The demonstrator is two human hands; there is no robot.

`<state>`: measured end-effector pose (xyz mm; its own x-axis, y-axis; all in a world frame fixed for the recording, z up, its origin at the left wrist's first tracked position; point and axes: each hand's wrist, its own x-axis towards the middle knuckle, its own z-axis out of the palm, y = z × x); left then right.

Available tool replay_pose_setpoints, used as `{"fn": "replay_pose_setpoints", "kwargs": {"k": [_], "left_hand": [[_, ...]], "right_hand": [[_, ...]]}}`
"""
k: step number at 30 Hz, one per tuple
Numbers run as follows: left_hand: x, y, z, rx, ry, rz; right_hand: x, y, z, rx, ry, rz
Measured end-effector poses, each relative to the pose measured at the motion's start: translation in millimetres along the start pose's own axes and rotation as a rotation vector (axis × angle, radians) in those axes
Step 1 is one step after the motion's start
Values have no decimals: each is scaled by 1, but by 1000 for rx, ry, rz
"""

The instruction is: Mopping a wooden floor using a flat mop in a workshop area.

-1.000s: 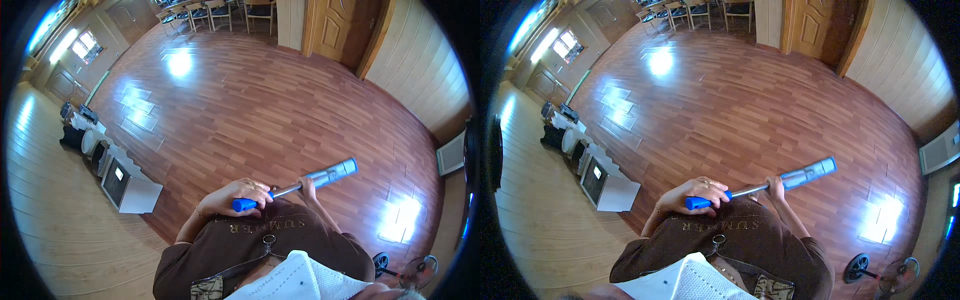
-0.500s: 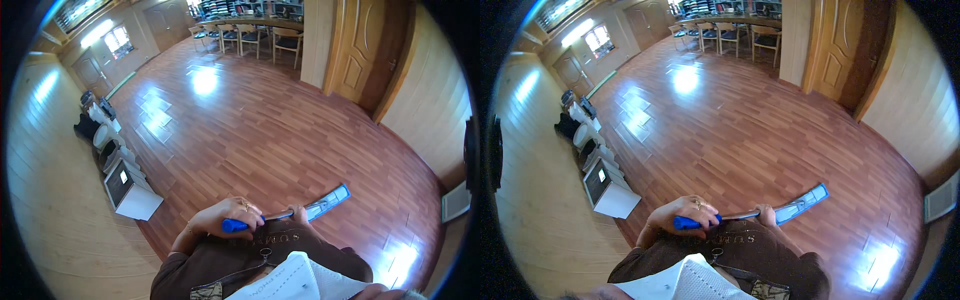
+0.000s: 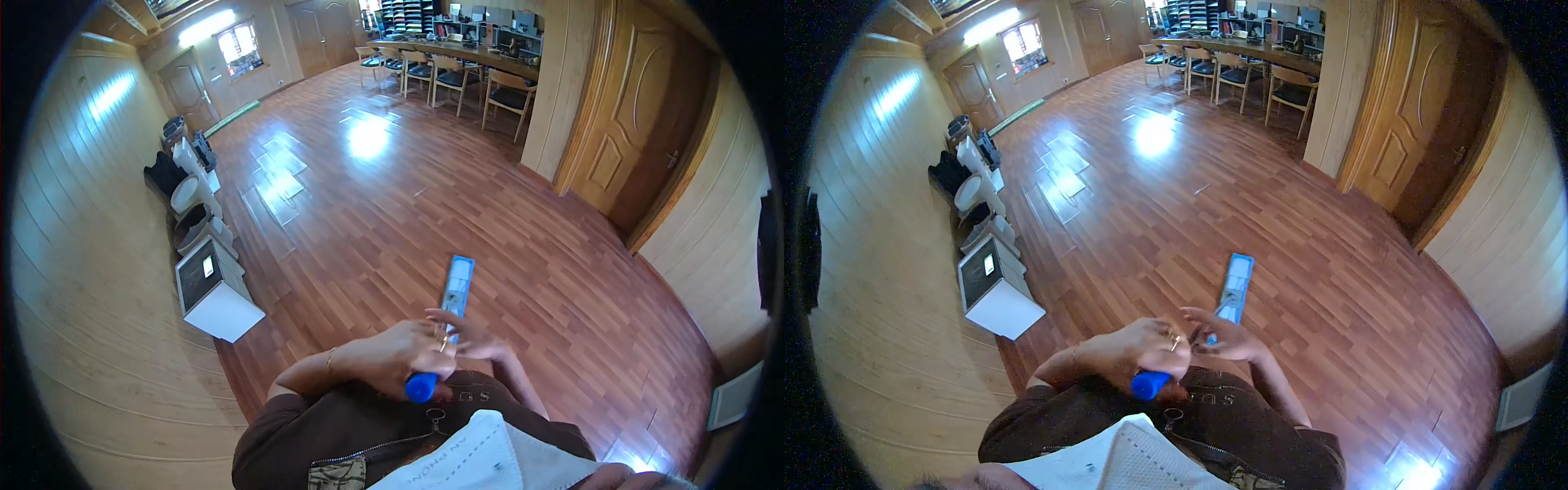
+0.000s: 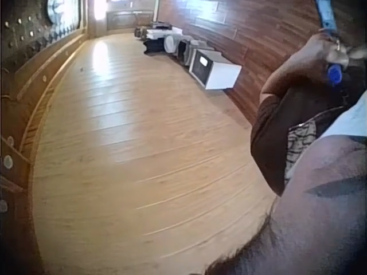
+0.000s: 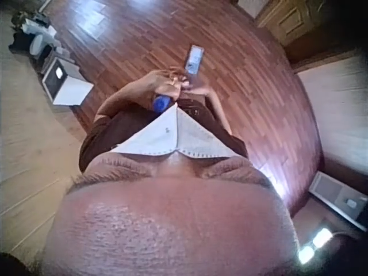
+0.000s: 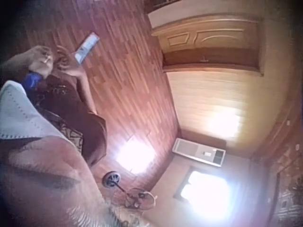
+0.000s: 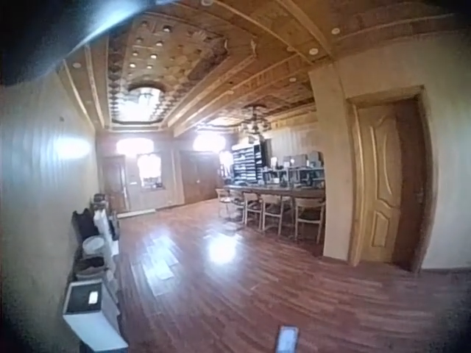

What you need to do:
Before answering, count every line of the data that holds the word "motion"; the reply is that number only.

Your response:
2